- _Exercise_
The full listing, exactly as written and with no images, is the expected output.

+++

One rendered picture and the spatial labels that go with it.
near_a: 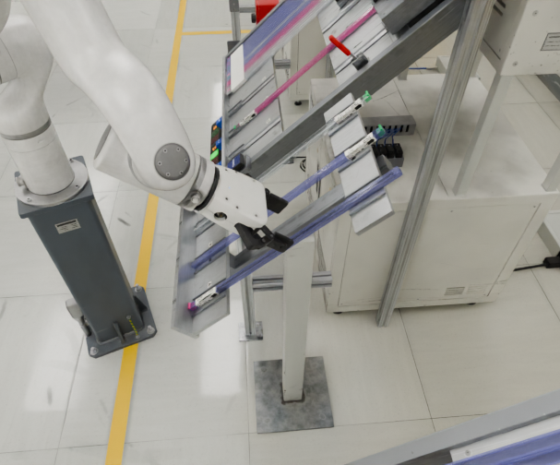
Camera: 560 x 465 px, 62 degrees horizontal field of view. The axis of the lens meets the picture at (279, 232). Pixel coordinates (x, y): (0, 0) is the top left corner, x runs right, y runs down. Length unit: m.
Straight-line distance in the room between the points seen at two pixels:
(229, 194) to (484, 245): 1.10
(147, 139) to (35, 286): 1.60
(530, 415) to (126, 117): 0.55
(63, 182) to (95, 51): 0.72
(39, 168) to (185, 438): 0.93
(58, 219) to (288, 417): 0.93
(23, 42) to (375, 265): 1.14
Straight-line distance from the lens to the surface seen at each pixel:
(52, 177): 1.32
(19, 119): 1.23
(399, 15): 1.10
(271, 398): 1.66
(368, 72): 1.10
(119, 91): 0.61
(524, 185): 1.56
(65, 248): 1.46
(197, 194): 0.69
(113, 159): 0.67
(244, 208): 0.72
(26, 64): 1.19
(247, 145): 1.29
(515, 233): 1.65
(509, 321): 2.01
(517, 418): 0.58
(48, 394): 1.85
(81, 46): 0.67
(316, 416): 1.64
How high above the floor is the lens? 1.54
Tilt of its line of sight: 48 degrees down
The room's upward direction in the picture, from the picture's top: straight up
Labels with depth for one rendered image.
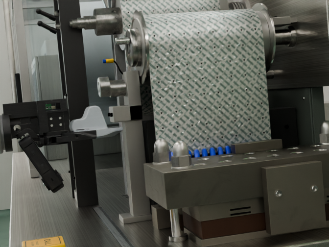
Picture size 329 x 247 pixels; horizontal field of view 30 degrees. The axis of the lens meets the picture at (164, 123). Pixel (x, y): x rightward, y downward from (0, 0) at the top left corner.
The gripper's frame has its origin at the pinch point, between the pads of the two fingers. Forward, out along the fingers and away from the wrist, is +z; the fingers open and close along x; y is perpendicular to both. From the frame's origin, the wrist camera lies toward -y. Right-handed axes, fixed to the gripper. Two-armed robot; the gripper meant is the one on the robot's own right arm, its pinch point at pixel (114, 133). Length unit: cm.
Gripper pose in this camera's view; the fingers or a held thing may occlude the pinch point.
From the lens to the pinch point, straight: 115.7
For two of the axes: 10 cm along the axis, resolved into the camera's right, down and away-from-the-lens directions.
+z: 9.7, -1.0, 2.3
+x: -2.4, -0.1, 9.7
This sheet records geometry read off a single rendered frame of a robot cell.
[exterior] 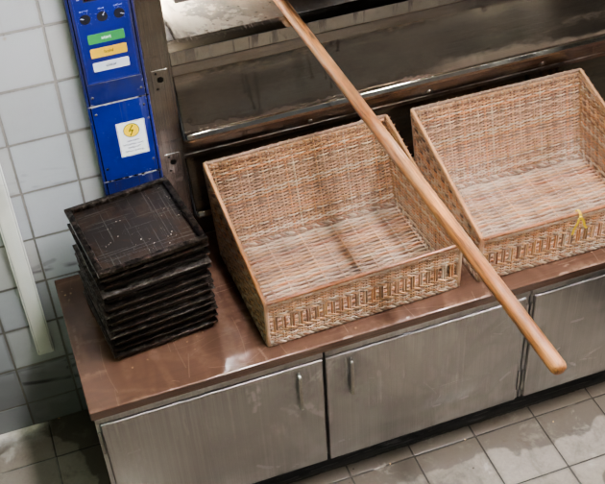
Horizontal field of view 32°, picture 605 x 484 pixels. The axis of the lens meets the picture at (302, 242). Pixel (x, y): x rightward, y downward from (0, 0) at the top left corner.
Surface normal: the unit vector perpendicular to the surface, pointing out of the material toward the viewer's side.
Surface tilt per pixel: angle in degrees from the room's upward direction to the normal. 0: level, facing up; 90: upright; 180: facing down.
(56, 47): 90
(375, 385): 90
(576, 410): 0
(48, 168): 90
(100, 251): 0
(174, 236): 0
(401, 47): 70
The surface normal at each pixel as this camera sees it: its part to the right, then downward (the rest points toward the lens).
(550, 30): 0.30, 0.30
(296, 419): 0.33, 0.60
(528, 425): -0.05, -0.76
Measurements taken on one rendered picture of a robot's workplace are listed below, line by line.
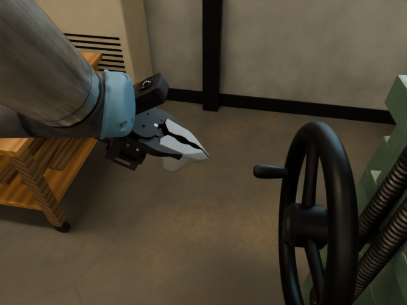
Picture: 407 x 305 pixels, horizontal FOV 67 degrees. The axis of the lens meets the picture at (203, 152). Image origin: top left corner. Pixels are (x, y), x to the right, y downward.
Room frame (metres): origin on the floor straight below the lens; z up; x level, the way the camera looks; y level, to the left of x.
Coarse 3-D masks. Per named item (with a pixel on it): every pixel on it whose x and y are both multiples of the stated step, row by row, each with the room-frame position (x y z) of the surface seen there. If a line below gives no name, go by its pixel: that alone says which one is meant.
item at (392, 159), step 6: (402, 138) 0.26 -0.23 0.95; (402, 144) 0.26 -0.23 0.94; (396, 150) 0.26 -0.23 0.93; (402, 150) 0.25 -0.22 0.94; (390, 156) 0.26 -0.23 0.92; (396, 156) 0.25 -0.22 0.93; (390, 162) 0.26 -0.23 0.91; (384, 168) 0.26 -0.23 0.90; (390, 168) 0.25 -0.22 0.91; (384, 174) 0.25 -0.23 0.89; (378, 180) 0.26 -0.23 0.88; (378, 186) 0.25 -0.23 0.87; (402, 198) 0.21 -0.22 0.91; (396, 204) 0.21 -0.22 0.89; (390, 216) 0.21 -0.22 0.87; (402, 246) 0.17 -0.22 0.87
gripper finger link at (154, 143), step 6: (138, 138) 0.34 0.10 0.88; (156, 138) 0.35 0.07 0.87; (138, 144) 0.33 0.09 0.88; (144, 144) 0.33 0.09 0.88; (150, 144) 0.33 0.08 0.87; (156, 144) 0.34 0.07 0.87; (144, 150) 0.33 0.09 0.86; (150, 150) 0.33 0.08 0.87; (156, 150) 0.32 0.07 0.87; (162, 150) 0.33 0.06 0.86; (168, 150) 0.33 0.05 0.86; (174, 150) 0.34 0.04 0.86; (156, 156) 0.33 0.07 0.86; (162, 156) 0.33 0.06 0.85; (168, 156) 0.33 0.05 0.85; (174, 156) 0.34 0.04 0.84; (180, 156) 0.33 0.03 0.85
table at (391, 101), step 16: (400, 80) 0.47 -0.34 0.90; (400, 96) 0.44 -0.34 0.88; (400, 112) 0.42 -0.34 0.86; (400, 128) 0.40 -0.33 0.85; (368, 176) 0.28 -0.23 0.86; (368, 192) 0.26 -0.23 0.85; (384, 224) 0.21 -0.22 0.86; (400, 256) 0.16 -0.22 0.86; (400, 272) 0.15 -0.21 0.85; (400, 288) 0.14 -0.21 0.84
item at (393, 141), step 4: (396, 128) 0.41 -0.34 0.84; (392, 132) 0.42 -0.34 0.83; (396, 132) 0.41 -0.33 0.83; (400, 132) 0.40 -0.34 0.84; (392, 136) 0.41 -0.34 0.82; (396, 136) 0.40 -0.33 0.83; (400, 136) 0.39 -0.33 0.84; (388, 140) 0.41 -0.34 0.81; (392, 140) 0.40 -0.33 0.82; (396, 140) 0.39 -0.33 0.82; (388, 144) 0.41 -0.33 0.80; (392, 144) 0.40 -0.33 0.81; (396, 144) 0.39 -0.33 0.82; (392, 148) 0.39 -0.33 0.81
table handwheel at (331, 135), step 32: (320, 128) 0.28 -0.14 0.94; (288, 160) 0.36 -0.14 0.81; (320, 160) 0.24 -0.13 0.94; (288, 192) 0.34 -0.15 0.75; (352, 192) 0.19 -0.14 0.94; (288, 224) 0.23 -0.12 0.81; (320, 224) 0.22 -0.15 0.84; (352, 224) 0.16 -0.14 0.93; (288, 256) 0.25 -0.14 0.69; (352, 256) 0.14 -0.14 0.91; (288, 288) 0.19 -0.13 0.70; (320, 288) 0.14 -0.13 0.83; (352, 288) 0.12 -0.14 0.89
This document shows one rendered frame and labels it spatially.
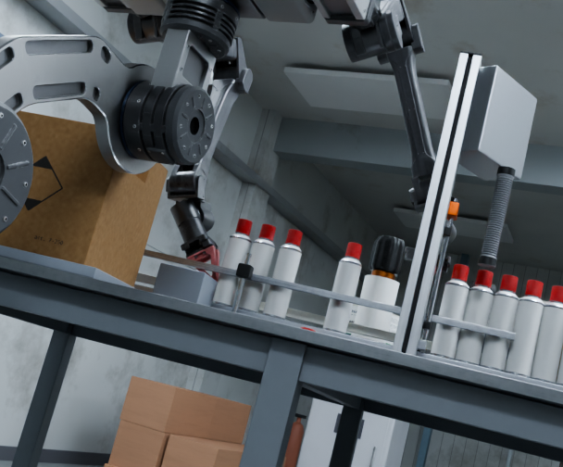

+++

- _Your response_
One rendered picture and the spatial labels that go with it.
near_a: 
Camera: 560 x 465 px, 62 degrees horizontal field of view. The axis of the lens meets the picture at (279, 232). Pixel coordinates (x, y): (0, 0) is the top left corner, x runs right, y runs down. Length unit: m.
Straight-line distance in the room between the points seen at two pixels:
(229, 194) to (484, 245): 1.10
(147, 139) to (35, 286): 1.60
(530, 415) to (126, 117): 0.55
(63, 182) to (95, 51): 0.72
(39, 168) to (185, 438): 0.93
(58, 219) to (288, 417): 0.93
(23, 42) to (375, 265): 1.14
Straight-line distance from the lens to the surface seen at each pixel:
(52, 177): 1.32
(19, 119): 1.23
(399, 15): 1.10
(271, 398): 1.66
(368, 72): 1.10
(119, 91): 0.61
(524, 185): 1.56
(65, 248): 1.46
(197, 194): 0.69
(113, 159): 0.67
(244, 208): 0.72
(26, 64): 1.19
(247, 145): 1.29
(515, 233): 1.65
(509, 321): 2.01
(517, 418): 0.58
(48, 394): 1.85
(81, 46): 0.67
(316, 416): 1.64
How high above the floor is the lens? 1.54
Tilt of its line of sight: 48 degrees down
The room's upward direction in the picture, from the picture's top: straight up
Labels with depth for one rendered image.
Picture size 329 x 247 pixels; horizontal field of view 30 degrees. The axis of the lens meets the picture at (164, 123). Pixel (x, y): x rightward, y downward from (0, 0) at the top left corner.
The gripper's frame has its origin at the pinch point, between the pads of the two fingers. Forward, out along the fingers and away from the wrist, is +z; the fingers open and close along x; y is perpendicular to both. From the frame's origin, the wrist camera lies toward -y. Right-handed axes, fixed to the gripper. Two-armed robot; the gripper meant is the one on the robot's own right arm, its pinch point at pixel (114, 133). Length unit: cm.
Gripper pose in this camera's view; the fingers or a held thing may occlude the pinch point.
From the lens to the pinch point, straight: 115.7
For two of the axes: 10 cm along the axis, resolved into the camera's right, down and away-from-the-lens directions.
+z: 9.7, -1.0, 2.3
+x: -2.4, -0.1, 9.7
This sheet records geometry read off a single rendered frame of a robot cell.
[exterior] 
Horizontal field of view 32°, picture 605 x 484 pixels. The axis of the lens meets the picture at (302, 242). Pixel (x, y): x rightward, y downward from (0, 0) at the top left corner.
Surface normal: the unit vector perpendicular to the surface, pointing out of the material toward the viewer's side.
Surface tilt per pixel: angle in degrees from the room's upward direction to the normal. 0: level, facing up; 90: upright; 180: facing down.
(56, 47): 90
(375, 385): 90
(576, 410): 0
(48, 168): 90
(100, 251): 0
(174, 236): 0
(401, 47): 70
The surface normal at each pixel as this camera sees it: its part to the right, then downward (the rest points toward the lens).
(550, 30): 0.30, 0.30
(296, 419): 0.33, 0.60
(528, 425): -0.05, -0.76
Measurements taken on one rendered picture of a robot's workplace are listed below, line by line.
Picture: 407 x 305 pixels, horizontal FOV 67 degrees. The axis of the lens meets the picture at (203, 152). Image origin: top left corner. Pixels are (x, y), x to the right, y downward.
Room frame (metres): origin on the floor straight below the lens; z up; x level, the way the camera looks; y level, to the left of x.
Coarse 3-D masks. Per named item (with a pixel on it): every pixel on it whose x and y are both multiples of the stated step, row by row, each with the room-frame position (x y z) of the surface seen there. If a line below gives no name, go by its pixel: that alone says which one is meant.
item at (392, 159), step 6: (402, 138) 0.26 -0.23 0.95; (402, 144) 0.26 -0.23 0.94; (396, 150) 0.26 -0.23 0.93; (402, 150) 0.25 -0.22 0.94; (390, 156) 0.26 -0.23 0.92; (396, 156) 0.25 -0.22 0.93; (390, 162) 0.26 -0.23 0.91; (384, 168) 0.26 -0.23 0.90; (390, 168) 0.25 -0.22 0.91; (384, 174) 0.25 -0.23 0.89; (378, 180) 0.26 -0.23 0.88; (378, 186) 0.25 -0.23 0.87; (402, 198) 0.21 -0.22 0.91; (396, 204) 0.21 -0.22 0.89; (390, 216) 0.21 -0.22 0.87; (402, 246) 0.17 -0.22 0.87
gripper finger link at (154, 143), step 6: (138, 138) 0.34 0.10 0.88; (156, 138) 0.35 0.07 0.87; (138, 144) 0.33 0.09 0.88; (144, 144) 0.33 0.09 0.88; (150, 144) 0.33 0.08 0.87; (156, 144) 0.34 0.07 0.87; (144, 150) 0.33 0.09 0.86; (150, 150) 0.33 0.08 0.87; (156, 150) 0.32 0.07 0.87; (162, 150) 0.33 0.06 0.86; (168, 150) 0.33 0.05 0.86; (174, 150) 0.34 0.04 0.86; (156, 156) 0.33 0.07 0.86; (162, 156) 0.33 0.06 0.85; (168, 156) 0.33 0.05 0.85; (174, 156) 0.34 0.04 0.84; (180, 156) 0.33 0.03 0.85
table at (391, 101), step 16: (400, 80) 0.47 -0.34 0.90; (400, 96) 0.44 -0.34 0.88; (400, 112) 0.42 -0.34 0.86; (400, 128) 0.40 -0.33 0.85; (368, 176) 0.28 -0.23 0.86; (368, 192) 0.26 -0.23 0.85; (384, 224) 0.21 -0.22 0.86; (400, 256) 0.16 -0.22 0.86; (400, 272) 0.15 -0.21 0.85; (400, 288) 0.14 -0.21 0.84
item at (393, 141), step 4: (396, 128) 0.41 -0.34 0.84; (392, 132) 0.42 -0.34 0.83; (396, 132) 0.41 -0.33 0.83; (400, 132) 0.40 -0.34 0.84; (392, 136) 0.41 -0.34 0.82; (396, 136) 0.40 -0.33 0.83; (400, 136) 0.39 -0.33 0.84; (388, 140) 0.41 -0.34 0.81; (392, 140) 0.40 -0.33 0.82; (396, 140) 0.39 -0.33 0.82; (388, 144) 0.41 -0.33 0.80; (392, 144) 0.40 -0.33 0.81; (396, 144) 0.39 -0.33 0.82; (392, 148) 0.39 -0.33 0.81
table handwheel at (331, 135), step 32: (320, 128) 0.28 -0.14 0.94; (288, 160) 0.36 -0.14 0.81; (320, 160) 0.24 -0.13 0.94; (288, 192) 0.34 -0.15 0.75; (352, 192) 0.19 -0.14 0.94; (288, 224) 0.23 -0.12 0.81; (320, 224) 0.22 -0.15 0.84; (352, 224) 0.16 -0.14 0.93; (288, 256) 0.25 -0.14 0.69; (352, 256) 0.14 -0.14 0.91; (288, 288) 0.19 -0.13 0.70; (320, 288) 0.14 -0.13 0.83; (352, 288) 0.12 -0.14 0.89
This document shows one rendered frame and labels it spatially.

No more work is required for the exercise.